*** Information given ***

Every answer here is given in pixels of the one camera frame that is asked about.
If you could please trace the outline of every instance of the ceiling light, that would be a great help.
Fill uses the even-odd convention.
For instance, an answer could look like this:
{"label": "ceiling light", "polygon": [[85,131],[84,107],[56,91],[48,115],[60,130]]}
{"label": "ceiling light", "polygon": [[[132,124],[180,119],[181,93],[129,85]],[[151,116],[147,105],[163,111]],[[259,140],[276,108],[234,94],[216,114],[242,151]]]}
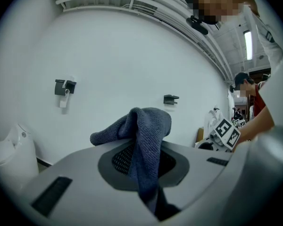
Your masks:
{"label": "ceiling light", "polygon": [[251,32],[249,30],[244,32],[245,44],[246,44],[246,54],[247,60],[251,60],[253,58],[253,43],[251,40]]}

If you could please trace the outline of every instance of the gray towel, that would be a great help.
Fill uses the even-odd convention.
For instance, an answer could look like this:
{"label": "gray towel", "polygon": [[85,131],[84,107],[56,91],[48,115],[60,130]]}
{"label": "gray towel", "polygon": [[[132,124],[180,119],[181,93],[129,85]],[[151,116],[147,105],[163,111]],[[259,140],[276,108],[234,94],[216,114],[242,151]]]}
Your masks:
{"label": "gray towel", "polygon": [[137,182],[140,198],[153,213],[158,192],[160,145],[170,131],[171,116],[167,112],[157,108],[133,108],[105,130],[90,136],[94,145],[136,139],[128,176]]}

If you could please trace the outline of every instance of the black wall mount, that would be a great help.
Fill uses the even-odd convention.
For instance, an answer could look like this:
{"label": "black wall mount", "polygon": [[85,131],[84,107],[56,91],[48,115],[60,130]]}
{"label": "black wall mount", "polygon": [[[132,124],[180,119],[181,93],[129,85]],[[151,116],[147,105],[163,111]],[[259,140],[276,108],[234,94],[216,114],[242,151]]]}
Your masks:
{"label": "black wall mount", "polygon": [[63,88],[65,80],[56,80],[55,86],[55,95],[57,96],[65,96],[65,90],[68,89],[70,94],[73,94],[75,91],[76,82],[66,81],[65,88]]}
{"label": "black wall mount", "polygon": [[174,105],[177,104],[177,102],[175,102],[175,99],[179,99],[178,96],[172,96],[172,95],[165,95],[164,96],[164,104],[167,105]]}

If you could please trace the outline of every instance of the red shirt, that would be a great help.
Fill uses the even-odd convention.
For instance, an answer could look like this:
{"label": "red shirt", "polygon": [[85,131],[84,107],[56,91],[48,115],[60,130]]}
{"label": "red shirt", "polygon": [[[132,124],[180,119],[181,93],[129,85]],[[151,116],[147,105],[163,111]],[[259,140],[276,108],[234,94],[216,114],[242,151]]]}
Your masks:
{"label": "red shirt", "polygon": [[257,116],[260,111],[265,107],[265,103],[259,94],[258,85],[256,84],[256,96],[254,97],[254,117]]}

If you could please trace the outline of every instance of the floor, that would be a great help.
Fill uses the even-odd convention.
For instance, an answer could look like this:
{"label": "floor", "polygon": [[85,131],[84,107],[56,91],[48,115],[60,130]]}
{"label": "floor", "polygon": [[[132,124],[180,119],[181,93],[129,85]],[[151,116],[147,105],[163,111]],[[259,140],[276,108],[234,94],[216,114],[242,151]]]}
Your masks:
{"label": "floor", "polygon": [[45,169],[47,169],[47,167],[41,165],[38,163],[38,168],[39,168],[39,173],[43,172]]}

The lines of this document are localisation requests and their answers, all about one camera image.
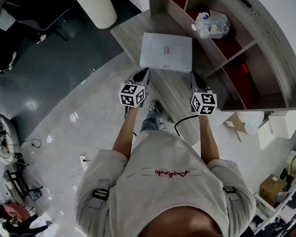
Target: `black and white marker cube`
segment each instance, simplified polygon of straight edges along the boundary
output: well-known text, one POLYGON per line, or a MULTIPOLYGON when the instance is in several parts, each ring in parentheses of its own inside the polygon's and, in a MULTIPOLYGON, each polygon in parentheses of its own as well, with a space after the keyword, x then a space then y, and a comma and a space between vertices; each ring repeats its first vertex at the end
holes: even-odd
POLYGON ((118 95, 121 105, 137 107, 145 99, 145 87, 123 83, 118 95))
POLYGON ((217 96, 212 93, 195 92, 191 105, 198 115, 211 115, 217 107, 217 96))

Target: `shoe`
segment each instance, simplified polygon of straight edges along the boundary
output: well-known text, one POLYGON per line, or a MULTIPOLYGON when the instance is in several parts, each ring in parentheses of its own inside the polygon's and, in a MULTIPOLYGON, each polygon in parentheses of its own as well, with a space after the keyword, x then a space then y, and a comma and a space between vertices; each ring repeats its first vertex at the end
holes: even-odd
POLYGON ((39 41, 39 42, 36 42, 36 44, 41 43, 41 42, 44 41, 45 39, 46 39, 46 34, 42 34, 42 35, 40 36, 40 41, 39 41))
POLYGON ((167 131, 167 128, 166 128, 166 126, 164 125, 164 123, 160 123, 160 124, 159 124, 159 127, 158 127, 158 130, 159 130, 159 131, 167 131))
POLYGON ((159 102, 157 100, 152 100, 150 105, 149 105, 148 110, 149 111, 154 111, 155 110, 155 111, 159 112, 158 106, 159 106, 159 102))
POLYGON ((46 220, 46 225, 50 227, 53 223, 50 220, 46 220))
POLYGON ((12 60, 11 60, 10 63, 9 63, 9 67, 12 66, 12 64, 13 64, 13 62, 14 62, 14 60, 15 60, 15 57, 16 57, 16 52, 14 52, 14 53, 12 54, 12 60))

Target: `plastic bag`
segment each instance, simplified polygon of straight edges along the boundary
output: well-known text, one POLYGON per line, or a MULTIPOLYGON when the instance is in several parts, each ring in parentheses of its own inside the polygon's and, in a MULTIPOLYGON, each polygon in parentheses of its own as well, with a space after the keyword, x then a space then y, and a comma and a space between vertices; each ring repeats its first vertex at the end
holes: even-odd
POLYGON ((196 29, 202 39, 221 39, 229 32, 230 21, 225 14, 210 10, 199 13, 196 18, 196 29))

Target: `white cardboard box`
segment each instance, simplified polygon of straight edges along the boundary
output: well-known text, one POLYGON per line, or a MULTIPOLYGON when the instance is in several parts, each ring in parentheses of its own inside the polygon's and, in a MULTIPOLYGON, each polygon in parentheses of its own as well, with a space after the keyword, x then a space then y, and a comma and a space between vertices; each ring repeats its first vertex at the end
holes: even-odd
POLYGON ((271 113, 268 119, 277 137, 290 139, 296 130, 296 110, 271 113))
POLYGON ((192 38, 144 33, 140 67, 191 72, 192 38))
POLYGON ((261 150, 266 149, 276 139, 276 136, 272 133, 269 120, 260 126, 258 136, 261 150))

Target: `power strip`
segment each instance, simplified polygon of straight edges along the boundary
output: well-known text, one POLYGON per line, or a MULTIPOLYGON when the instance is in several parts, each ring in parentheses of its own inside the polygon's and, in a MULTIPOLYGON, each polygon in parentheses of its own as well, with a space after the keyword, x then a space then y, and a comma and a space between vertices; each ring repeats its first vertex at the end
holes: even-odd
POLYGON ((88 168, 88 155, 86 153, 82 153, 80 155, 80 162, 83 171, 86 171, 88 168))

*** End of Information given ***

* Task instructions: Repeat the records in full, exactly as they appear, without the pictures.

* Result for this task:
Every answer here is given in pixels of the one camera frame that is asked about.
If you could please trace the outline of every instance of the ceiling light, that would be a great help.
Fill uses the even-odd convention.
For instance, an answer could look like this:
{"label": "ceiling light", "polygon": [[85,131],[84,107],[56,91],[48,115],[60,130]]}
{"label": "ceiling light", "polygon": [[[132,124],[180,119],[181,93],[129,85]],[[151,116],[147,105],[163,111]],[[259,140],[276,108],[234,94],[216,114],[242,151]]]}
Your masks:
{"label": "ceiling light", "polygon": [[251,32],[249,30],[244,32],[245,44],[246,44],[246,54],[247,60],[251,60],[253,58],[253,43],[251,40]]}

If you could please trace the outline of every instance of the gray towel, that would be a great help.
Fill uses the even-odd convention.
For instance, an answer could look like this:
{"label": "gray towel", "polygon": [[85,131],[84,107],[56,91],[48,115],[60,130]]}
{"label": "gray towel", "polygon": [[[132,124],[180,119],[181,93],[129,85]],[[151,116],[147,105],[163,111]],[[259,140],[276,108],[234,94],[216,114],[242,151]]]}
Your masks:
{"label": "gray towel", "polygon": [[137,182],[140,198],[153,213],[158,192],[160,145],[170,131],[171,116],[167,112],[157,108],[133,108],[105,130],[90,136],[94,145],[136,139],[128,176]]}

If you could please trace the outline of every instance of the black wall mount, that would be a great help.
Fill uses the even-odd convention.
For instance, an answer could look like this:
{"label": "black wall mount", "polygon": [[85,131],[84,107],[56,91],[48,115],[60,130]]}
{"label": "black wall mount", "polygon": [[[132,124],[180,119],[181,93],[129,85]],[[151,116],[147,105],[163,111]],[[259,140],[276,108],[234,94],[216,114],[242,151]]]}
Your masks:
{"label": "black wall mount", "polygon": [[63,88],[65,80],[56,80],[55,86],[55,95],[57,96],[65,96],[65,90],[68,89],[70,94],[73,94],[75,91],[76,82],[66,81],[65,88]]}
{"label": "black wall mount", "polygon": [[174,105],[177,104],[177,102],[175,102],[175,99],[179,99],[178,96],[172,96],[172,95],[165,95],[164,96],[164,104],[167,105]]}

If you could please trace the outline of every instance of the red shirt, that would be a great help.
Fill uses the even-odd convention.
For instance, an answer could look like this:
{"label": "red shirt", "polygon": [[85,131],[84,107],[56,91],[48,115],[60,130]]}
{"label": "red shirt", "polygon": [[[132,124],[180,119],[181,93],[129,85]],[[151,116],[147,105],[163,111]],[[259,140],[276,108],[234,94],[216,114],[242,151]]]}
Your masks:
{"label": "red shirt", "polygon": [[257,116],[260,111],[265,107],[265,103],[259,94],[258,85],[256,84],[256,96],[254,97],[254,117]]}

If you could please trace the outline of every instance of the floor, that would be a great help.
Fill uses the even-odd convention.
For instance, an answer could look like this:
{"label": "floor", "polygon": [[85,131],[84,107],[56,91],[48,115],[60,130]]}
{"label": "floor", "polygon": [[[132,124],[180,119],[181,93],[129,85]],[[151,116],[147,105],[163,111]],[[259,140],[276,108],[234,94],[216,114],[242,151]]]}
Your masks:
{"label": "floor", "polygon": [[45,169],[47,169],[47,167],[41,165],[38,163],[38,168],[39,168],[39,173],[43,172]]}

The lines of this document are localisation requests and their answers, all about one camera image.
Target: `black and white marker cube`
segment each instance, simplified polygon of straight edges along the boundary
output: well-known text, one POLYGON per line, or a MULTIPOLYGON when the instance is in several parts, each ring in parentheses of its own inside the polygon's and, in a MULTIPOLYGON, each polygon in parentheses of its own as well, with a space after the keyword, x then a space then y, and a comma and a space between vertices; each ring repeats its first vertex at the end
holes: even-odd
POLYGON ((118 95, 121 105, 137 107, 145 99, 145 87, 123 83, 118 95))
POLYGON ((217 96, 212 93, 195 92, 191 105, 198 115, 211 115, 217 107, 217 96))

Target: `shoe`
segment each instance, simplified polygon of straight edges along the boundary
output: well-known text, one POLYGON per line, or a MULTIPOLYGON when the instance is in several parts, each ring in parentheses of its own inside the polygon's and, in a MULTIPOLYGON, each polygon in parentheses of its own as well, with a space after the keyword, x then a space then y, and a comma and a space between vertices; each ring repeats its first vertex at the end
holes: even-odd
POLYGON ((39 41, 39 42, 36 42, 36 44, 41 43, 41 42, 44 41, 45 39, 46 39, 46 34, 42 34, 42 35, 40 36, 40 41, 39 41))
POLYGON ((167 131, 167 128, 166 128, 166 126, 164 125, 164 123, 160 123, 160 124, 159 124, 159 127, 158 127, 158 130, 159 130, 159 131, 167 131))
POLYGON ((159 102, 157 100, 152 100, 150 105, 149 105, 148 110, 149 111, 154 111, 155 110, 155 111, 159 112, 158 106, 159 106, 159 102))
POLYGON ((46 220, 46 225, 50 227, 53 223, 50 220, 46 220))
POLYGON ((12 60, 11 60, 10 63, 9 63, 9 67, 12 66, 12 64, 13 64, 13 62, 14 62, 14 60, 15 60, 15 57, 16 57, 16 52, 14 52, 14 53, 12 54, 12 60))

Target: `plastic bag`
segment each instance, simplified polygon of straight edges along the boundary
output: well-known text, one POLYGON per line, or a MULTIPOLYGON when the instance is in several parts, each ring in parentheses of its own inside the polygon's and, in a MULTIPOLYGON, each polygon in parentheses of its own as well, with a space after the keyword, x then a space then y, and a comma and a space between vertices; each ring repeats its first vertex at the end
holes: even-odd
POLYGON ((196 29, 202 39, 221 39, 229 32, 230 21, 225 14, 210 10, 199 13, 196 18, 196 29))

Target: `white cardboard box`
segment each instance, simplified polygon of straight edges along the boundary
output: well-known text, one POLYGON per line, or a MULTIPOLYGON when the instance is in several parts, each ring in parentheses of its own inside the polygon's and, in a MULTIPOLYGON, each polygon in parentheses of its own as well, with a space after the keyword, x then a space then y, and a comma and a space between vertices; each ring repeats its first vertex at the end
holes: even-odd
POLYGON ((271 113, 268 119, 277 137, 290 139, 296 130, 296 110, 271 113))
POLYGON ((192 38, 144 33, 140 67, 191 72, 192 38))
POLYGON ((261 150, 266 149, 276 139, 276 136, 272 133, 269 120, 260 126, 258 136, 261 150))

Target: `power strip`
segment each instance, simplified polygon of straight edges along the boundary
output: well-known text, one POLYGON per line, or a MULTIPOLYGON when the instance is in several parts, each ring in parentheses of its own inside the polygon's and, in a MULTIPOLYGON, each polygon in parentheses of its own as well, with a space after the keyword, x then a space then y, and a comma and a space between vertices; each ring repeats its first vertex at the end
holes: even-odd
POLYGON ((88 168, 88 155, 86 153, 82 153, 80 155, 80 162, 83 171, 86 171, 88 168))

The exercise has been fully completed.